(Para version en español, vea abajo)
MSc thesis research project co-supervised by Mrinalini Watsa and Katerina Guschanski at Uppsala University.
MSc thesis research project co-supervised by Mrinalini Watsa and Katerina Guschanski at Uppsala University.
Aims:
- To develop an in situ genotyping tool using SNPs to individually identify, detect species and sex saddleback and emperor tamarins using non-invasive samples and the MinION portable sequencer (ONT).
- To make the pipeline widely available and adaptable to other species and make conservation genetics studies more accessible, particularly for habitat country researchers.
- To reduce the time between research and conservation decision-making by optimising the SNP set for use in the field.

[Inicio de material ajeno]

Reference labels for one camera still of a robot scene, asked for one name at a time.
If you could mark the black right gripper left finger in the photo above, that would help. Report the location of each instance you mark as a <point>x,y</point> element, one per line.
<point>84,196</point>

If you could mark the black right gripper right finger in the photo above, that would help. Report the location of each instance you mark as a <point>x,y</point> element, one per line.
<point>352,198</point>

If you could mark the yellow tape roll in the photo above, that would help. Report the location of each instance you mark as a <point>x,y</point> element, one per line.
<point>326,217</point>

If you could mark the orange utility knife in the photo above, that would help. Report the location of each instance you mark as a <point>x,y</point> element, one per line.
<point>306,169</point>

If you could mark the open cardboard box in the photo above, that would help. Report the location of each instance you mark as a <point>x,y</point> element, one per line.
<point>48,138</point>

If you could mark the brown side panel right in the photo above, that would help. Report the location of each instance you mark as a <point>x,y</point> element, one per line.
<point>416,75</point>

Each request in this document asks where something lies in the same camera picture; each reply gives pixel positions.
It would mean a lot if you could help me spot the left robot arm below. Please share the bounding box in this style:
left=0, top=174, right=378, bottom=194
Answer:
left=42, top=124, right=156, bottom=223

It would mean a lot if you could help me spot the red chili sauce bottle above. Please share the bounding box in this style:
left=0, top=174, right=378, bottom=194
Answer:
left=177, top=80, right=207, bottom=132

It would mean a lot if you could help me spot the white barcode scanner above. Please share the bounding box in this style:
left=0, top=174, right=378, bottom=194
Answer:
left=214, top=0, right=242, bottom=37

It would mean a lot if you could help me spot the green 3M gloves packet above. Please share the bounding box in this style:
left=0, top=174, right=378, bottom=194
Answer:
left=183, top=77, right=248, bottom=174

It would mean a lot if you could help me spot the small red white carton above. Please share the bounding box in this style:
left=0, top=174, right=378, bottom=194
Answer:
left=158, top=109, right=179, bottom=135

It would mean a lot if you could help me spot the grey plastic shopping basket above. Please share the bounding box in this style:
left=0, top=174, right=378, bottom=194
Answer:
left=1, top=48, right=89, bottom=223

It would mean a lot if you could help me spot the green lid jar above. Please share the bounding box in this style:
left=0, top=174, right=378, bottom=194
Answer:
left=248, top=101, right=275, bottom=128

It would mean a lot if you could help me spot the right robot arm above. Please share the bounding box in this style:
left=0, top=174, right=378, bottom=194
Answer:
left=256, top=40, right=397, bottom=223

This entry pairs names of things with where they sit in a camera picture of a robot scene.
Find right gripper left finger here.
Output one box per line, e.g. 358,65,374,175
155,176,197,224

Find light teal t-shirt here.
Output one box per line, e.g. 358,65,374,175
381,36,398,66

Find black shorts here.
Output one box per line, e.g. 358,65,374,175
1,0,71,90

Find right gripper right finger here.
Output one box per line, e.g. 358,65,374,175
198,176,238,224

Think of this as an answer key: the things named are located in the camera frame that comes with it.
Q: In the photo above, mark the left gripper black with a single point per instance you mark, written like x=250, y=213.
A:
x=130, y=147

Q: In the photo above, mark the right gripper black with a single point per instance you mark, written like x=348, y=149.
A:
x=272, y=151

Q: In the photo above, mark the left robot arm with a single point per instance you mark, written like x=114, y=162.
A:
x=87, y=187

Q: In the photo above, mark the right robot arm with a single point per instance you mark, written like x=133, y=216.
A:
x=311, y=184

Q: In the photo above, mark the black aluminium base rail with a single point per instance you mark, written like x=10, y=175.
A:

Genotipificación in situ de pichicos en el sureste de Peru
Projecto de tesis de maestría co-supervisado por Mrinalini Watsa y Katerina Guschanski en la Universidad de Upsala.
Objetivos:
- Desarrollar una herramienta de genotipificación in situ usando SNPs (polimorfismos de nucleótido único) para identificar individuos de pichico común y emperador (junto con su especie y sexo) usando muestras no-invasivas e invasivas y con tecnologías Nanopore e Illumina.
- Poner el proceso de obtención de la herramienta a disposición de otros para que pueda ser adaptable a otras especies y con ello hacer más accesibles los estudios genéticos aplicados a la conservación, particularmente para investigadorxs de países hábitat.
- Ayudar a reducir el tiempo entre investigación y la toma de decisiones de acciones de conservación al optimizar el set de SNPs para su uso en campo.
Arriba se encuentran dos cartel científicos de este proyecto. Presenté el primer cartel en el simposio interno del departamento de Ecología Animal en la Universidad de Upsala llamado "The Revolution" en Febrero del 2021. El cartel ganó el premio de "mejor cartel"! El segundo cartel lo presenté en la conferencia de la sociedad europea de biología evolutiva en el 2022 en Praga.